The request also includes $1.7 billion to develop “next generation air dominance” technology, which could include a sixth-generation fighter, new types of drones, or both. The aim is an arsenal that “outpaces our competitors in the high-end conflict,” said Navy Vice Adm. Ronald Alan Boxall, the director for force structure, resources, and assessment of the Joint Staff. 

There’s also  money requested for microelectronics, a core research priority for several years now, and cybersecurity pilot programs. Those investments will fund five additional Cyber Mission Force teams within U.S. Cyber Command to “hold targets at risk and defend against malicious actors.” Funding is also requested for cyber ranges for better testing and training. “Finally, this budget lays the foundation for [U.S. Cyber Command] to have ownership of the mission and cyber mission force,” Boxall said. 
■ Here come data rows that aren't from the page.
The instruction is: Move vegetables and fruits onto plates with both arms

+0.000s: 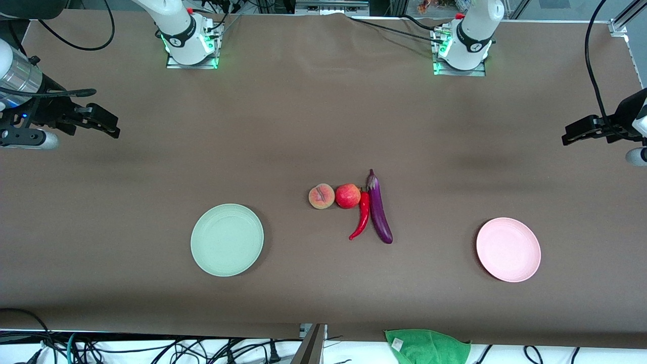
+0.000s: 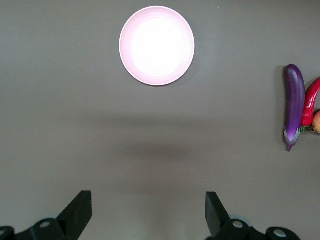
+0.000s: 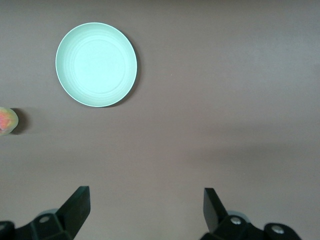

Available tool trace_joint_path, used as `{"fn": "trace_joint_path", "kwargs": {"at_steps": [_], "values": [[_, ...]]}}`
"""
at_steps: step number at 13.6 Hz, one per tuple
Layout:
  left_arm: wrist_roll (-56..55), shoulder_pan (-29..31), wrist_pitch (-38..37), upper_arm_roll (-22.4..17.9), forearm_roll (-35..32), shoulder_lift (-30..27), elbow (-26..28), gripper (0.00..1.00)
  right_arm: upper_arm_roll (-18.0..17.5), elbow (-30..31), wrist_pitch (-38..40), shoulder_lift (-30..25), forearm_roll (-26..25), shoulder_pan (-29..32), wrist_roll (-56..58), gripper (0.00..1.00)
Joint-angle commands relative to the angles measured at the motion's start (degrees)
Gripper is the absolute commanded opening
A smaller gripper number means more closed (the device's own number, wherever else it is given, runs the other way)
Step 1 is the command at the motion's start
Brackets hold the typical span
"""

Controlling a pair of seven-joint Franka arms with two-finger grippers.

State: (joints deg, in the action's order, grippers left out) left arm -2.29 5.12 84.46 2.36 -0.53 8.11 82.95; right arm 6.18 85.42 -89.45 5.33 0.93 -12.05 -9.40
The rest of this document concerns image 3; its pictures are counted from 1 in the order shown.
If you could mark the brown table cover cloth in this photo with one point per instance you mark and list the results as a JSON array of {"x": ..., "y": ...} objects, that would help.
[{"x": 225, "y": 100}]

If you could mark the pale green round plate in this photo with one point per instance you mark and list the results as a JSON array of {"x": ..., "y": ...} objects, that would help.
[{"x": 96, "y": 65}]

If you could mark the yellow pink peach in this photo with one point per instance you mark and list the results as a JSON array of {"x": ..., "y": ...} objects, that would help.
[{"x": 7, "y": 121}]

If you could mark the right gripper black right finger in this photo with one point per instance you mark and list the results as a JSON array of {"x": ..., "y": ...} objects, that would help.
[{"x": 217, "y": 220}]

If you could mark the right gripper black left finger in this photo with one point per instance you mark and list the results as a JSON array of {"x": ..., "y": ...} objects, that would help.
[{"x": 70, "y": 220}]

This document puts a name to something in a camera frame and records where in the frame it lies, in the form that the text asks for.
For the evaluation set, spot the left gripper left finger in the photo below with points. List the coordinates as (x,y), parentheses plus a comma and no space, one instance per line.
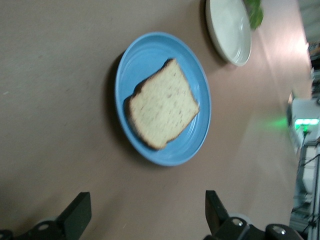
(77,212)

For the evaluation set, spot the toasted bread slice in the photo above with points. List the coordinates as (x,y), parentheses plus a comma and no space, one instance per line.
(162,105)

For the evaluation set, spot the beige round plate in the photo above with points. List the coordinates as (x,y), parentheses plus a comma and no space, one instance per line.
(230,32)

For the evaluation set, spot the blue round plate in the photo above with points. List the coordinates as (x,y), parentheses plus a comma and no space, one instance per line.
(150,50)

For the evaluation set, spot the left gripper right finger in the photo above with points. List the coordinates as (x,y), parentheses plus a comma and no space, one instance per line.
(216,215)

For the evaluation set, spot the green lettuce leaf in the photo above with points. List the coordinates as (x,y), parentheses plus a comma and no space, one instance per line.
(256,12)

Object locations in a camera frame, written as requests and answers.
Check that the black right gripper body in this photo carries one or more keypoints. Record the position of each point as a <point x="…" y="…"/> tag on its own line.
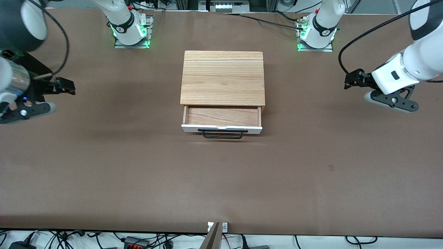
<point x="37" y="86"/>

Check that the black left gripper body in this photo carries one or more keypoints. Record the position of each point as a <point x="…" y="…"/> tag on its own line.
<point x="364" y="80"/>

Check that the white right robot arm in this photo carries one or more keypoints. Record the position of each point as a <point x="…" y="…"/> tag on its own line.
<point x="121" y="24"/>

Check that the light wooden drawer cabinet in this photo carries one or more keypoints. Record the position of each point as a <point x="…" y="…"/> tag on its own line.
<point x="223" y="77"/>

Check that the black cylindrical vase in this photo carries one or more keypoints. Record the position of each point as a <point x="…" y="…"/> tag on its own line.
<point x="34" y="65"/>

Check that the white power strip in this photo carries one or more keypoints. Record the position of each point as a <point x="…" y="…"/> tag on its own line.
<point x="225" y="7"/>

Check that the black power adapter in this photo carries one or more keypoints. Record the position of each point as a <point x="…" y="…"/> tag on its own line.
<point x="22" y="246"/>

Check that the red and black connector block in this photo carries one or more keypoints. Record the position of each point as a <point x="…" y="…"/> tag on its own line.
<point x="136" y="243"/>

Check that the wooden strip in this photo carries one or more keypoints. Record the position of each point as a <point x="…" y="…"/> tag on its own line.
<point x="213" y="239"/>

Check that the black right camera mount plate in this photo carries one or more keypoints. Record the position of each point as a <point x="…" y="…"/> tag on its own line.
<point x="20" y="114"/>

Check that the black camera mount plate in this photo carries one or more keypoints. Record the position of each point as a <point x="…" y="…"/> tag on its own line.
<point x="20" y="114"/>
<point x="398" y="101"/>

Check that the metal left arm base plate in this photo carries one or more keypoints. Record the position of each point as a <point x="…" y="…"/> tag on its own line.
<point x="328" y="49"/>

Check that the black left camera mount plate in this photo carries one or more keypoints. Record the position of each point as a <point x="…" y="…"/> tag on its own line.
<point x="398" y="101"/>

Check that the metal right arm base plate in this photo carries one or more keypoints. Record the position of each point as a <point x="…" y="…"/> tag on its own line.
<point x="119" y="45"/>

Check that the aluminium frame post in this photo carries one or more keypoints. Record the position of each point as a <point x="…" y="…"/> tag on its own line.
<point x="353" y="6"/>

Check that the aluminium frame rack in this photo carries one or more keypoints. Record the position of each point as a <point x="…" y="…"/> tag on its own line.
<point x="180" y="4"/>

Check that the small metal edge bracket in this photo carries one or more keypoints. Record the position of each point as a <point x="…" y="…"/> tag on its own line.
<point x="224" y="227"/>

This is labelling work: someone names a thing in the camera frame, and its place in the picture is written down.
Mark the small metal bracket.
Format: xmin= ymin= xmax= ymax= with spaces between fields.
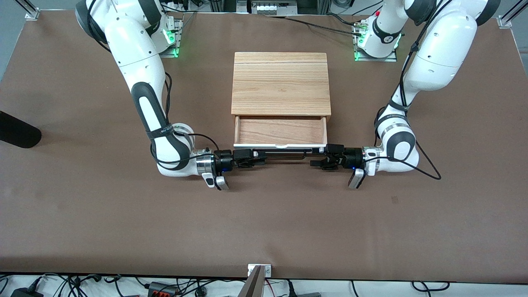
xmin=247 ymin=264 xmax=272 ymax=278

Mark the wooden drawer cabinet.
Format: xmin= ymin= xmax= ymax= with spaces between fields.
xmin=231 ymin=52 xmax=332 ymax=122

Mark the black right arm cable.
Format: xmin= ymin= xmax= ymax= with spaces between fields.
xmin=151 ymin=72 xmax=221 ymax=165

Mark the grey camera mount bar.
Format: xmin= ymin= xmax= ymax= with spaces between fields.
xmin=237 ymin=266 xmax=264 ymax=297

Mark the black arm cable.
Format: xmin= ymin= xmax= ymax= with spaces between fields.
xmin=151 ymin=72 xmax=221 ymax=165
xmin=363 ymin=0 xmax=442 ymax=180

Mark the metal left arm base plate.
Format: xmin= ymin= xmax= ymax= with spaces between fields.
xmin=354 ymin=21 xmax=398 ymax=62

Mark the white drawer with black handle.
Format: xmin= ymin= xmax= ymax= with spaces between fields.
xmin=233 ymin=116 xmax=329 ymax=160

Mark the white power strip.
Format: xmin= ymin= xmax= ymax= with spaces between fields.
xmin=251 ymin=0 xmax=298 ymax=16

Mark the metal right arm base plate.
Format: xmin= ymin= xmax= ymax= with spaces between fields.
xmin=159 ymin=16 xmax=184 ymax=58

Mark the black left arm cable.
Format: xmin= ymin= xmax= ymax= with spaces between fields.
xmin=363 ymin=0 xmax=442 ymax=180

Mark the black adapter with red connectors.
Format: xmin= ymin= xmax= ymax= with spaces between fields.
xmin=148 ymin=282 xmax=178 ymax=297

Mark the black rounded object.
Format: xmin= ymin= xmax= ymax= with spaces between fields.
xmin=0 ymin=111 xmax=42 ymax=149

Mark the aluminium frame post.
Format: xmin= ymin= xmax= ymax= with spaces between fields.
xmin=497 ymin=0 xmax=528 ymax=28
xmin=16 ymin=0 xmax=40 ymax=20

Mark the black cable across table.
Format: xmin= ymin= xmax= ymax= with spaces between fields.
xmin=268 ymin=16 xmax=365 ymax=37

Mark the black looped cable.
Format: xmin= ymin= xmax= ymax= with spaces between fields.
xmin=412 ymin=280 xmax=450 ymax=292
A large part of that request will go to new software and data tools to link different weapons, platforms, and services, part of the U.S. military’s Joint All-Domain Command and Control vision. That includes $11 billion for network modernization, which Adm. Christopher W. Grady, the vice chairman of the Joint Chiefs of Staff, called “so critical to command and control another one of those functional battles that are so important to us.”

Said Boxall, “this budget also invests in artificial intelligence and machine learning-enabled battle management systems to improve soldier lethality.” Read that to mean: tools to better coordinate data between soldiers, drones, vehicles, etc.; and  to make recommendations to commanders based on rapidly-incoming data. “Our investments in multidomain platforms, resilient communication systems, and ground air and maritime delivered fires will increase lethality of our joint force and enhance our ability to deter threats in all domains,” he said. 

To fund these tech priorities, the Defense Department is cutting other areas, retiring some ships and cutting the number of stealth aircraft it was seeking to procure. It’s also cutting a controversial sea-launched cruise missile, capable of carrying a variably, low-yield nuclear warhead.

Critics of the missile—among them then-presidential candidate Joe Biden—had argued that it was unnecessary and dangerous. But the planned cancellation drew criticism from the Heritage Foundation’s Tom Spoehr and Fred Bartels. “The previous administration determined that a nuclear-capable sea-launched cruise missile was needed for the purpose of deterring Russian use of nuclear weapons in Europe,” they said in a statement. “Cutting this program leaves the U.S. without an option that is critically needed to deter Russia’s growing nuclear arsenal – and not to mention China, which has a significant advantage in this kind of nuclear capability.”

Overall, said Pentagon comptroller Mike McCord, the proposal keeps money flowing right where it’s really needed: to confront China.

“We had no illusions about Putin as anything but an adversary but if you look long-term, big-picture, whatever you want to call it, China still has the economic power, the military power to really be our primary challenge. We are not taking our eye off that ball in the [National Defense Strategy] or in the budget. But what we did do… we paid the most attention to the things that are foundational like space and cyber and the industrial base that are not a China investment or a Russia investment. They're an investment in our capability across the board,” he said.